Remember well the observation that you can write object oriented code in
a procedural language (and ditto, you can write procedural code in an OO
language).  Matching the language to the kind of code -- or more
likely, the personal taste of the coder -- simply makes development a
bit more simple and natural.

Untimately, OO vs procedural code is a matter of style as much as
anything else.  I write "real" code exclusively in C.  I'm in the
process of (re)writing a random number testing program (dieharder) into
a library-based tool that was originally (first pass) quite procedural
in its design.  In the second pass, as I came to fully understand the
data objects better in practice and could start to see how the code
could be simplified and compressed, I began to introduce a set of "lazy"
shared objects for certain parts of the code.

In the third (current) pass I'm splitting off all of the actual testing
code, as opposed to the startup/results/presentation UI code, into a
library.  Since most of the tests share a very similar implementation
structure and certain control variables in common, I can now see
precisely how to make the code very object oriented with a set of "test
objects" (structs and similarly structured test implementations that
read from them and fill them in) and a single set of "shell" code for
calling a standard test.  This reduces writing a UI to nothing but
simple, repetitive boilerplate for calling the actual tests and
displaying the returned results -- one can focus on the human side of
the UI and stop worrying about the tests, and one can relatively easily
and scalably add more tests or RNGs to test.

Since the code is still both lazy OO and C, I can freely intersperse the
use of pointers, can choose to treat variables (incluing all
structs/objects) as "opaque" or not as makes sense in the code, and keep
the code as efficient as C can make it, which is to say damn near as
efficient as assembler.  The "objectness" of the encapsulated tests just
permits me to write a relatively clean API to the library (without too
many test specific global/shared variables or the even greater hassle of
dealing with passing variable length argument lists through layers of
encapsulating subroutines) so that when I'm done adding a UI or GUI or
implementing the tests native inside e.g.  R or octave or whatever will
be fairly straightforward.

The point being that one CAN write non-lazy OO code in C or even in
Fortran -- that's more a question of program design and an understanding
of the basic data objects that a program requires, although it certainly
helps if the language permits the definition of a struct of one sort or
another.  One has the choice in C, though, of writing fully OO, lazy
(mixed) OO or fully procedural code when and where that is appropriate
for either ease of coding or program efficiency.  I suppose that choice
exists to some extent for at least some non-fascist OO environments
(e.g.
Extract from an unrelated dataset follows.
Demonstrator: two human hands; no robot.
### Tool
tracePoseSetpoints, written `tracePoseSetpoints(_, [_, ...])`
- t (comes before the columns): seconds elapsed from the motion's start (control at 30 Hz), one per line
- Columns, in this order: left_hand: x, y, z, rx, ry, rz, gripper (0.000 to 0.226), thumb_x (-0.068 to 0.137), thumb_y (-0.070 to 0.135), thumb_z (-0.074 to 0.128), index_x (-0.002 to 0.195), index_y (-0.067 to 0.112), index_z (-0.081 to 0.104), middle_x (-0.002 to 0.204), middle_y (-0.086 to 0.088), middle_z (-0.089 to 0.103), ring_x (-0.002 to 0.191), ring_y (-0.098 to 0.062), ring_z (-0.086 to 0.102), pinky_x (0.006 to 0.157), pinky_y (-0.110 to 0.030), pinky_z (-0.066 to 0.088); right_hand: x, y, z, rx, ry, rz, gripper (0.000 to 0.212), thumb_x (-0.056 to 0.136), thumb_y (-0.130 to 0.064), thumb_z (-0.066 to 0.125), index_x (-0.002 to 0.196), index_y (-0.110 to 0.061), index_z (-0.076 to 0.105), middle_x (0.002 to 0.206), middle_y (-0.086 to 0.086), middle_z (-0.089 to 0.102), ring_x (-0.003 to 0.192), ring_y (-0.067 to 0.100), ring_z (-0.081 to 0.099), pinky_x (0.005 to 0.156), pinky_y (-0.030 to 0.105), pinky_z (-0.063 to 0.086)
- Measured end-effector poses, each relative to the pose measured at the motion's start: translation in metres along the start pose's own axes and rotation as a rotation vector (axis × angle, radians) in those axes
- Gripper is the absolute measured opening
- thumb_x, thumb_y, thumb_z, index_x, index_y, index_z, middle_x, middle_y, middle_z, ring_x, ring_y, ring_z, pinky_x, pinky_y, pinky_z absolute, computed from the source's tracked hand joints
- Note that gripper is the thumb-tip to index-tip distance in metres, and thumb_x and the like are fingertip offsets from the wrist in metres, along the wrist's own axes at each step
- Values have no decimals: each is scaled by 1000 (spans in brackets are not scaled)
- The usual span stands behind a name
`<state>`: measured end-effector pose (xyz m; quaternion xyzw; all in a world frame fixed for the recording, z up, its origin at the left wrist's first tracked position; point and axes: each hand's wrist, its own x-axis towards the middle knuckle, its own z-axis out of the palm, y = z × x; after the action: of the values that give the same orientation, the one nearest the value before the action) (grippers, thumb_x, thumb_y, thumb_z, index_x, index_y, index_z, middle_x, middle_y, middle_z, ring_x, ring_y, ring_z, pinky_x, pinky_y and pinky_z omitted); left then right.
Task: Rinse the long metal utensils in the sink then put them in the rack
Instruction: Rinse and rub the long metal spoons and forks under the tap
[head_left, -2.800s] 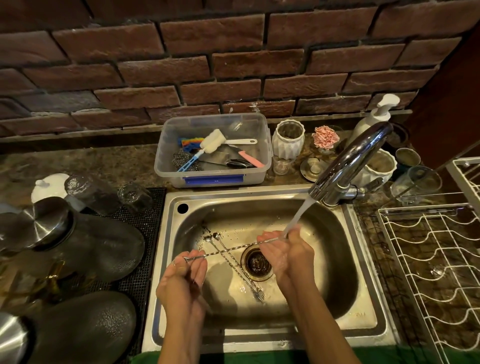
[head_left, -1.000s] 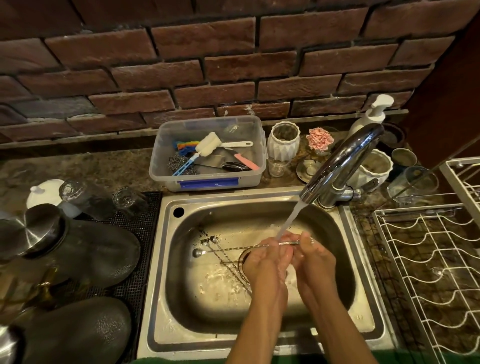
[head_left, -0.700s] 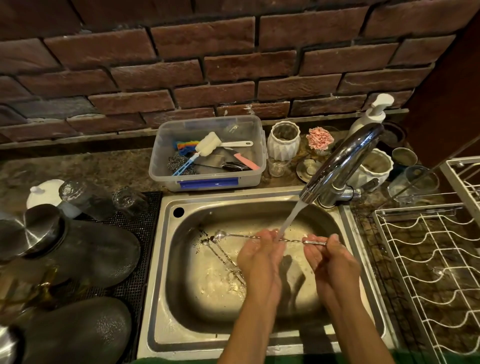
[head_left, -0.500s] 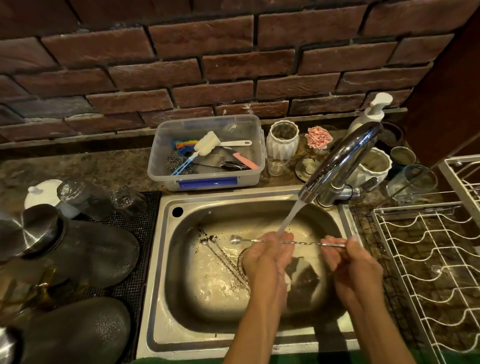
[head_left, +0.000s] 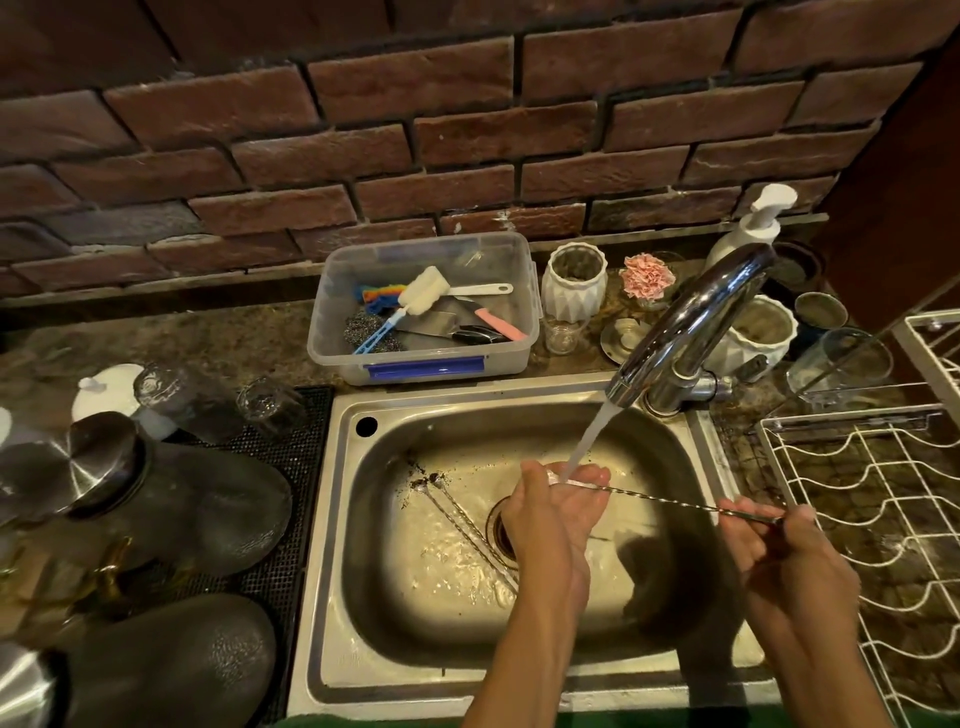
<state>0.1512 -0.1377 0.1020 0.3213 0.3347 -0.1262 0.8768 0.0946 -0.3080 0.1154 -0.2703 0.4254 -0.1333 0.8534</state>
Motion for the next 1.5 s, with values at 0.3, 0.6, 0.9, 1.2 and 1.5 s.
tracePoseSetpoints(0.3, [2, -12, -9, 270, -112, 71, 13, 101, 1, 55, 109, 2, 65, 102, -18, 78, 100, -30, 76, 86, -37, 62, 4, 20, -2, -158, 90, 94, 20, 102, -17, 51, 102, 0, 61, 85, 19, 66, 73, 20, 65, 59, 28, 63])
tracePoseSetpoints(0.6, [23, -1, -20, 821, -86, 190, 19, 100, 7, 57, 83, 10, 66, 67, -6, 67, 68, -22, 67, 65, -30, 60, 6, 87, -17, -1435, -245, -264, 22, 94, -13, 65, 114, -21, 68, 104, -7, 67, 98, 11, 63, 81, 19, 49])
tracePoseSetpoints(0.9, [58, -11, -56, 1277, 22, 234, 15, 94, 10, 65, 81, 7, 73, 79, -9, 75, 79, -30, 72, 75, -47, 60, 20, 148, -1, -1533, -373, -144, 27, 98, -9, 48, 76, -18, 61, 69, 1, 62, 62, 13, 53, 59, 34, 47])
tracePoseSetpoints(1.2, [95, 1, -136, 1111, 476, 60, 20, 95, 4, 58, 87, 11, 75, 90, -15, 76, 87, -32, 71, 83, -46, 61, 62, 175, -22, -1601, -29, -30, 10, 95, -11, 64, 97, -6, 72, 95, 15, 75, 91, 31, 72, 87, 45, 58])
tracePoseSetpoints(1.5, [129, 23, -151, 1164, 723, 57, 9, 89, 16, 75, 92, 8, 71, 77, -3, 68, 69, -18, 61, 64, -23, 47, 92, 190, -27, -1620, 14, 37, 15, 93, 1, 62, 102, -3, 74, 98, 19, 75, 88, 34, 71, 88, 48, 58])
C++ as a sort-of superset of C) but I think that the only people
who even know how to do so are those who have learned to code in a
non-OO language first -- people who learn C++ as their primary language
tend to be pretty clueless about pointers or the performance advantages
of NOT using protection and inheritance in your structs but just letting
everything access them directly.  C provides few safety nets but rather
permits you to do pretty much anything you like, at your own risk, in
code that is ultimately transparent.

Now, I personally believe that all nontrivial programs go through stages
like the three described above no matter what language they are written
in.  This is one of the reasons that Wirth's Pascal had its day and that
it passed -- whether one starts at the top or at the bottom or both, one
is likely to encounter mismatches that require rethinking all or part of
the memory hierarchy one begins with in any difficult project.  In that
SECOND pass and beyond, both strict-topdown and strict-bottomup
languages tend to require MORE work to fix than one that is less
hierarchically prestructured.

Perhaps there are OO ubercoders that can just "see" what the data
objects appropriate to a complex application are from the beginning and
can start off with the right top level, mid, AND bottom level objects
all perfectly enmeshed and integrated but I have yet to meet one.  One
of the great (IMO) illusions promoted by OO fanatics is that by using an
OO language (per se) to write the code in the first place one can
somehow shorten this process and home in on the correct hierarchy of
data structures (objects or not) that optimally support the
application's efficient implementation from top to bottom.  This is not
my experience, but hey, the world is a big place and there may be people
who just think that way and for them it may be true.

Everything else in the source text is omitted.